After reading this document, you should have a good understanding of some of the main aspects to consider when building a DCMTI, and you will be ready to begin deploying a DCMTI. A follow-on article will describe the details of a deployment that incorporates the suggestions in this article.

Main Considerations

A good DCMTI provides the information to support several different views into the managed environment. These views are often organized by layer—facilities, network, compute and storage, and application infrastructure—Lightweight Directory Access Protocol (LDAP), domain name service (DNS), relational database management system (RDBMS), Network Time Protocol (NTP) and so forth, and at the top, the business application.

In addition to these views, there should also be a Service Level Management (SLM) view. The main objective of this view is to show how the service provided measures against a predefined Service Level Agreement (SLA) and its associated Service Level Objectives (SLOs). The articles Service Level Management in the Data Center and Building a Service Level Agreement in the Data Center describe the main concepts of SLAs and SLOs, so no additional details are included herein.

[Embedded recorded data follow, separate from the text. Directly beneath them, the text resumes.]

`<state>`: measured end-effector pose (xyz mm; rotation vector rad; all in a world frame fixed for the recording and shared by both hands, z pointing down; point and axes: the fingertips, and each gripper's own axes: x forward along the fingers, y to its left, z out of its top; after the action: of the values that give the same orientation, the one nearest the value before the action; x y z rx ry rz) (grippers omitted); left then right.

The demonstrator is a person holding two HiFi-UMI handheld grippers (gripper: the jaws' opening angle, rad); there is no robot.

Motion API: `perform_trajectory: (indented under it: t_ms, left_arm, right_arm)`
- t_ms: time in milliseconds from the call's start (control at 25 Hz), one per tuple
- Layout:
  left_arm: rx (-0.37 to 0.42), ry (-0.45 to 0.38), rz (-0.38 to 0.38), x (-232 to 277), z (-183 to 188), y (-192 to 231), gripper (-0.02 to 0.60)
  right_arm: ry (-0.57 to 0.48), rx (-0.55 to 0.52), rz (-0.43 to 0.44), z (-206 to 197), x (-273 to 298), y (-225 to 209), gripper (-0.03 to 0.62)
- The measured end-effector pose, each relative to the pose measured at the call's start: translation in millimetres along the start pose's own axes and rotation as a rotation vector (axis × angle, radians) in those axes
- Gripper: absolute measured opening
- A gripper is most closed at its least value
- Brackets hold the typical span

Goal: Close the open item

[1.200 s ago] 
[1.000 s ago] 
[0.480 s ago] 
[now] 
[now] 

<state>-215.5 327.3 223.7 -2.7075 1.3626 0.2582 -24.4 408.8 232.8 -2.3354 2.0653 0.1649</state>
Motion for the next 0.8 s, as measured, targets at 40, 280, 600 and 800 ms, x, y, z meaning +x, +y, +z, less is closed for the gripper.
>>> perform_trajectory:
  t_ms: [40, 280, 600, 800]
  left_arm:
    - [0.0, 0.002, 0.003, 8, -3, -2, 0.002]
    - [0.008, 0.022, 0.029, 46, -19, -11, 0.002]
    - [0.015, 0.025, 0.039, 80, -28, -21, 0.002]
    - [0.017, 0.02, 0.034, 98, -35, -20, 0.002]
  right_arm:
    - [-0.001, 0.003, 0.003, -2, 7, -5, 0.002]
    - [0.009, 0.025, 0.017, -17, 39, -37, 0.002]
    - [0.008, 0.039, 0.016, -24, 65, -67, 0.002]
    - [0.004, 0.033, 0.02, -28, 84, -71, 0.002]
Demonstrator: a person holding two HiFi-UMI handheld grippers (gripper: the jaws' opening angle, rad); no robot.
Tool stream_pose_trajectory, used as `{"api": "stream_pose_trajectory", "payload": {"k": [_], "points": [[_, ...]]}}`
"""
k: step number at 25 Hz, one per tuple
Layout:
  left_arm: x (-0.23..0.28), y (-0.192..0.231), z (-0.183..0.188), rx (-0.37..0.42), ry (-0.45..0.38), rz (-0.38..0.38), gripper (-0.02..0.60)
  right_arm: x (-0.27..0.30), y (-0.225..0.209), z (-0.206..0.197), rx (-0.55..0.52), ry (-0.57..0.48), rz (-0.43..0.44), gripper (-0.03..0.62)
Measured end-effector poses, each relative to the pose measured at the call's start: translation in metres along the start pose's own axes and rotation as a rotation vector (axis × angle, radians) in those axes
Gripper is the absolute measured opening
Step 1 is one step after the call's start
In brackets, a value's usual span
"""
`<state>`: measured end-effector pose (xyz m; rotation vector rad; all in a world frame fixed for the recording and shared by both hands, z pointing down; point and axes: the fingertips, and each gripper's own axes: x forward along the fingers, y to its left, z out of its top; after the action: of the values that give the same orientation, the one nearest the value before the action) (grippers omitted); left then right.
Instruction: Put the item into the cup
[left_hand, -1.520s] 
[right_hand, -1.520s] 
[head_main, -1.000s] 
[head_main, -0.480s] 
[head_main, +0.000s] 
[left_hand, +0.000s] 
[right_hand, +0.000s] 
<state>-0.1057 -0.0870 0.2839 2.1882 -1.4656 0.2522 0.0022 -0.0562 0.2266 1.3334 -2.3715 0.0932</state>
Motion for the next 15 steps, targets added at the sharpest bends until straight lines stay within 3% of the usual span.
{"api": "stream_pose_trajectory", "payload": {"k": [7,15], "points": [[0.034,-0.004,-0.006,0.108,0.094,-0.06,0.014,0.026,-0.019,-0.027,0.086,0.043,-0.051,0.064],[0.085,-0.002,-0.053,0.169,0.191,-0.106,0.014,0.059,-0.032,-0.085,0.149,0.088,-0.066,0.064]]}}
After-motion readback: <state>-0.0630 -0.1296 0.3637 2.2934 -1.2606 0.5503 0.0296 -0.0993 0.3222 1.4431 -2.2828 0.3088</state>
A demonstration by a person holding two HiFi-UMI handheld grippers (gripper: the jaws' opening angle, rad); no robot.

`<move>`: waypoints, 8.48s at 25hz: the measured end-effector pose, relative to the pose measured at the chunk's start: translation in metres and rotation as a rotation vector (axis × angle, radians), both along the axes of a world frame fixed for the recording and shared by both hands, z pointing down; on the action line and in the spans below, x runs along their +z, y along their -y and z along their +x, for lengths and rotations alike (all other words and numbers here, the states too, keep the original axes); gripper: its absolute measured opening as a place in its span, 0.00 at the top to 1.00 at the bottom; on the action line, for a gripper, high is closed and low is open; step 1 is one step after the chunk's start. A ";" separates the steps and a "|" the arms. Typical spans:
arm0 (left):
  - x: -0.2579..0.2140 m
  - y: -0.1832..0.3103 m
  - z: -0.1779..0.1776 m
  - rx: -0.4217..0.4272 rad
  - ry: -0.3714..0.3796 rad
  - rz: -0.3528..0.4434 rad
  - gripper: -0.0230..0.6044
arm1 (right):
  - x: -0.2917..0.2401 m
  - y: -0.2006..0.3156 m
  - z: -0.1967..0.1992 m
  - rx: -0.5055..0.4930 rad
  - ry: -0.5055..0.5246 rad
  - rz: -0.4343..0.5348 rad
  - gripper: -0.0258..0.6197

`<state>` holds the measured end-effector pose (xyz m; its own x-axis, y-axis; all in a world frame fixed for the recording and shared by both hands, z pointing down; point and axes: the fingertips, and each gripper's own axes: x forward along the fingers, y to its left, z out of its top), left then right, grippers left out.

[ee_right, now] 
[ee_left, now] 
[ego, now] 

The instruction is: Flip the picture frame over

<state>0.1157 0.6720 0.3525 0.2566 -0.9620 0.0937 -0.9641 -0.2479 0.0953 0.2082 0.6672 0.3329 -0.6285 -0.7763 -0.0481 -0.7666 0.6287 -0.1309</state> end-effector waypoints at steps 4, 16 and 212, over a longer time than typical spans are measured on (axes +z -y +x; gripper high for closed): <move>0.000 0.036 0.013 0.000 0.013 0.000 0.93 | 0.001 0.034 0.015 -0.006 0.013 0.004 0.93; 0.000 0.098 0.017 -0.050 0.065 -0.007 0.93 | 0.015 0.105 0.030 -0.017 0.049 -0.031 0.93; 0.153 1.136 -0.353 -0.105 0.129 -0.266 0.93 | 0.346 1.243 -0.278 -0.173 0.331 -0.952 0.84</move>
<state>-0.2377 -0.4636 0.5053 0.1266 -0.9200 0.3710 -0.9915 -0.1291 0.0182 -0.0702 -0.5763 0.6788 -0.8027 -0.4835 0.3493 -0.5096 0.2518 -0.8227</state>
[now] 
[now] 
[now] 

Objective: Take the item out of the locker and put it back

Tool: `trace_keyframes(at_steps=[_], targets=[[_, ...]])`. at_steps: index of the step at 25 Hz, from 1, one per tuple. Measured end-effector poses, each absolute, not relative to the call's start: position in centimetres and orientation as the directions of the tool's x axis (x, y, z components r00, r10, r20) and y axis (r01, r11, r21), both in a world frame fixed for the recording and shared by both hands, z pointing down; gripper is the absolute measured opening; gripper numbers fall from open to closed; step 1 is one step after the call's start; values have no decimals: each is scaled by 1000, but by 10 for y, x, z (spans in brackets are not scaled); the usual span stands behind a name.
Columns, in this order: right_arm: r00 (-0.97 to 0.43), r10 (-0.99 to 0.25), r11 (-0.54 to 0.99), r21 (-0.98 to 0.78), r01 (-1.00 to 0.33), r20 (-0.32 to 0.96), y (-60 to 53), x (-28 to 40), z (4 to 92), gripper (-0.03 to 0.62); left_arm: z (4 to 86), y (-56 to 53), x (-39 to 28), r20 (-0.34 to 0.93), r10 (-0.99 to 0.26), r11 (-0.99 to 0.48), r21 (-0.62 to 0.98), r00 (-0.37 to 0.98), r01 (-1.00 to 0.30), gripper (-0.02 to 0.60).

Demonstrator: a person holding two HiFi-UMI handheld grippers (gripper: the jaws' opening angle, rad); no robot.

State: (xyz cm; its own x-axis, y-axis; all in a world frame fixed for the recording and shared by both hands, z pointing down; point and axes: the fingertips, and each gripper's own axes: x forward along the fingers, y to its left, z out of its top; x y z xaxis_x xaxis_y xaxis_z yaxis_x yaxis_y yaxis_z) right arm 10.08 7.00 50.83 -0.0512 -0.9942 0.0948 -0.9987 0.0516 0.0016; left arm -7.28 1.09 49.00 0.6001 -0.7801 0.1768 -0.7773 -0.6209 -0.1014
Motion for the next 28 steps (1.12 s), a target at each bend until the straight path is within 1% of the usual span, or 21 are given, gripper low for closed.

The views by layer must provide information of all aspects that are deemed important by the operations staff to keep the systems up and running. The International Standards Organization (ISO) has defined five areas (FCAPS) that completely address this requirement.

FCAPS

The FCAPS aspects are:

  • Fault
  • Configuration
  • Accounting
  • Performance
  • Security

Fault

This aspect looks at the status of the components and whether they are performing within set thresholds. It is event based. Broken disks and dead processes are examples of events.

Configuration

This aspect manages the configuration of the IT components. It tracks the parameters and values of the IT components. Preferably a history of configurations is maintained so a bad change is backed-out easily.

Accounting

This aspect is an older concept that stems from the mainframe world. It is the ability to track usage of system resources and relate that to business units and/or customers to enable billing. An interesting side note is that, with the emerging ASP business models, accounting has received renewed interest.

Performance

This aspect manages the challenging task of monitoring how fast or slow a system responds and processes transactions. A key process in this area is performance tuning and capacity planning, where historical data is submitted for analysis to discover trends or model anticipated changes in the environment.

Security

This aspect manages the complete infrastructure from an authentication, authorization and access perspective. Security is very pervasive and should be addressed early in the architecture design and deployment phases.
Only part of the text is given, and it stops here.